Uma das primeiras coisas que importa dizer sobre este livro é que nunca será uma leitura fácil. E por duas razões. A primeira prende-se com as peculiaridades de um estilo de escrita que parece divagar entre os rumos da memória do protagonista. Não há uma linha temporal definida, mas antes uma oscilação entre o presente da personagem e as memórias que lhe acorrem ao pensamento. Mas, mais que isso, presente e passado confundem-se num labirinto de ideias, por vezes misturados numa mesma frase. O resultado é a necessidade de uma concentração constante, já que o desfiar das memórias se pode tornar, por vezes, um pouco confuso, mas também uma maior percepção da ideia de alguém que vê a vida passar-lhe diante dos olhos na iminência da morte.

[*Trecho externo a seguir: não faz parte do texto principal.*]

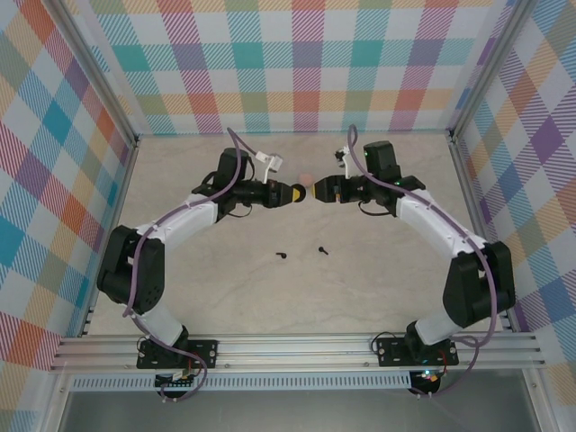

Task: Insert wireless bluetooth earbuds into charging case

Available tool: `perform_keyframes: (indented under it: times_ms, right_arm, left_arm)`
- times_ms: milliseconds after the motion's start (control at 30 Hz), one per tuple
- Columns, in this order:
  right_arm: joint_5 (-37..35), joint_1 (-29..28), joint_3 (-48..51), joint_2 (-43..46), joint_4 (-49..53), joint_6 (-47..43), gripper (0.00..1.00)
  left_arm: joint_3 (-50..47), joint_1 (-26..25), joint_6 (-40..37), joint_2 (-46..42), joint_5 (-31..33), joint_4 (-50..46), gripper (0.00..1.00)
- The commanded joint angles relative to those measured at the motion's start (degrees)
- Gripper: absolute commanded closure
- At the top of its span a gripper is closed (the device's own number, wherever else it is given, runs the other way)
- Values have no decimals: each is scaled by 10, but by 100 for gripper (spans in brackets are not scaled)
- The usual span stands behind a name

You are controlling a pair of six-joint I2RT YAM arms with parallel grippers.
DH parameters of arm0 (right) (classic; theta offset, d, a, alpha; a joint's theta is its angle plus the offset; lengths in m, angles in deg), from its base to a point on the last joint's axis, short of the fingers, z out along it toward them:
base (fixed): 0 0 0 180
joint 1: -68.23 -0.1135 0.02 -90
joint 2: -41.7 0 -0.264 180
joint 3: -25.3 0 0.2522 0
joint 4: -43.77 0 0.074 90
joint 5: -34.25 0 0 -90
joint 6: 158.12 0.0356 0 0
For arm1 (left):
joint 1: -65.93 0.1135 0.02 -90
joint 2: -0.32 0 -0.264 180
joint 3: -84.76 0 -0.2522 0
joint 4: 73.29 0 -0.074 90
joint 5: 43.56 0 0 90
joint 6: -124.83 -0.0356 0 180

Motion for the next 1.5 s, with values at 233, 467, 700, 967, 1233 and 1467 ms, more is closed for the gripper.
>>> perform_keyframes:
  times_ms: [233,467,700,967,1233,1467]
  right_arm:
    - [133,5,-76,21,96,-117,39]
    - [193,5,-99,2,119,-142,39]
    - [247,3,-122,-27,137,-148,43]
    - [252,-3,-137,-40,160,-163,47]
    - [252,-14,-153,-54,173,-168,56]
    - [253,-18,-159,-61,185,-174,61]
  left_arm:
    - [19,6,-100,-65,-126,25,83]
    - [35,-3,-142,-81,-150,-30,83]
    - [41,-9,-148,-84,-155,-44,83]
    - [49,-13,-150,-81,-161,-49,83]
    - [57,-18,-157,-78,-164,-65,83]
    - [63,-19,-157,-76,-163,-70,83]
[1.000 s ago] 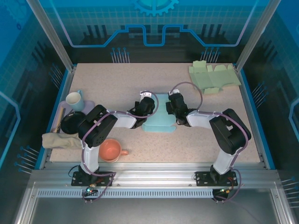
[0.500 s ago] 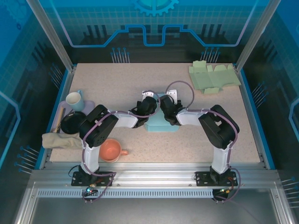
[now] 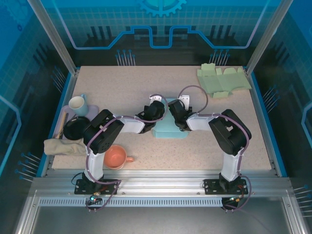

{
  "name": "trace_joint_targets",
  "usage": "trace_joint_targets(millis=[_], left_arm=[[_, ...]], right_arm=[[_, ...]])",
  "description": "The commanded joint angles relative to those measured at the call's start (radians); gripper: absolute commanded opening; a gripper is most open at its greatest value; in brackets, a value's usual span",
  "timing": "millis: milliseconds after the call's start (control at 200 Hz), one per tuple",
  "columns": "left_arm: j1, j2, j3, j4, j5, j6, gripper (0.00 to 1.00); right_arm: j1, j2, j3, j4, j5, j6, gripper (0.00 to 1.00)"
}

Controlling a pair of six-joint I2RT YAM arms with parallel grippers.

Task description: Fold the paper box

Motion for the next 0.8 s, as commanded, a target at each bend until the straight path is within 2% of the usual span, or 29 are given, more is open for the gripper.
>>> trace_joint_targets(millis=[0, 105, 375, 505, 575, 695, 795], left_arm=[[0.014, 0.031, 0.004, -0.097, -0.058, 0.017, 0.12], [0.013, 0.031, 0.003, -0.097, -0.058, 0.017, 0.12], [0.013, 0.029, 0.003, -0.094, -0.056, 0.019, 0.12], [0.013, 0.029, 0.003, -0.097, -0.062, 0.013, 0.12], [0.013, 0.030, 0.004, -0.099, -0.063, 0.013, 0.12], [0.012, 0.032, 0.007, -0.103, -0.065, 0.011, 0.12], [0.013, 0.032, 0.009, -0.105, -0.066, 0.011, 0.12]], right_arm=[[-0.055, -0.025, -0.047, 0.106, -0.210, -0.019, 0.44], [-0.058, -0.008, -0.046, 0.139, -0.242, -0.021, 0.45], [-0.063, 0.016, -0.034, 0.122, -0.181, 0.012, 0.41], [-0.061, 0.015, 0.021, -0.108, 0.034, 0.140, 0.36], [-0.060, 0.008, 0.023, -0.162, 0.116, 0.179, 0.35], [-0.061, -0.007, 0.017, -0.206, 0.191, 0.208, 0.35], [-0.059, -0.004, 0.020, -0.204, 0.179, 0.200, 0.36]])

A outra razão para que esta não seja propriamente uma leitura leve prende-se com o tema em si. É que, sendo um percurso de recordações na iminência do fim, a presença da morte acaba por ser o elemento dominante em toda a narrativa. Mesmo nas recordações dos bons momentos, mesmo nas breves percepções de felicidade, a consciência da mortalidade e a aproximação da morte são sombras que pairam sobre todo o percurso. E, assim, esta é tanto uma viagem pela vida do protagonista como uma vasta e pertinente sobre a inevitável percepção de que todos somos mortais.
Ainda um outro ponto particularmente relevante é o facto de, apesar das inevitáveis considerações gerais sobre a morte enquanto facto universal, a jornada do protagonista é, acima de tudo, pessoal. Não há, por isso, a tentação dos lugares comuns sobre o assunto, mas antes um caminho individual a partir do qual se tiram conclusões mais vastas. É fácil, por isso, reconhecer o protagonista como mais que o veículo para uma mensagem, como uma personagem completa e humana a caminho de uma passagem que a todos diz respeito. 
Eis, pois, uma viagem que é, acima de tudo, a história da vida de um homem lembrada a partir do fim. Uma história cativante, ainda que sombria, capaz de despertar reflexões profundas e com um impacto memorável na percepção de quem lê. Uma boa leitura, portanto.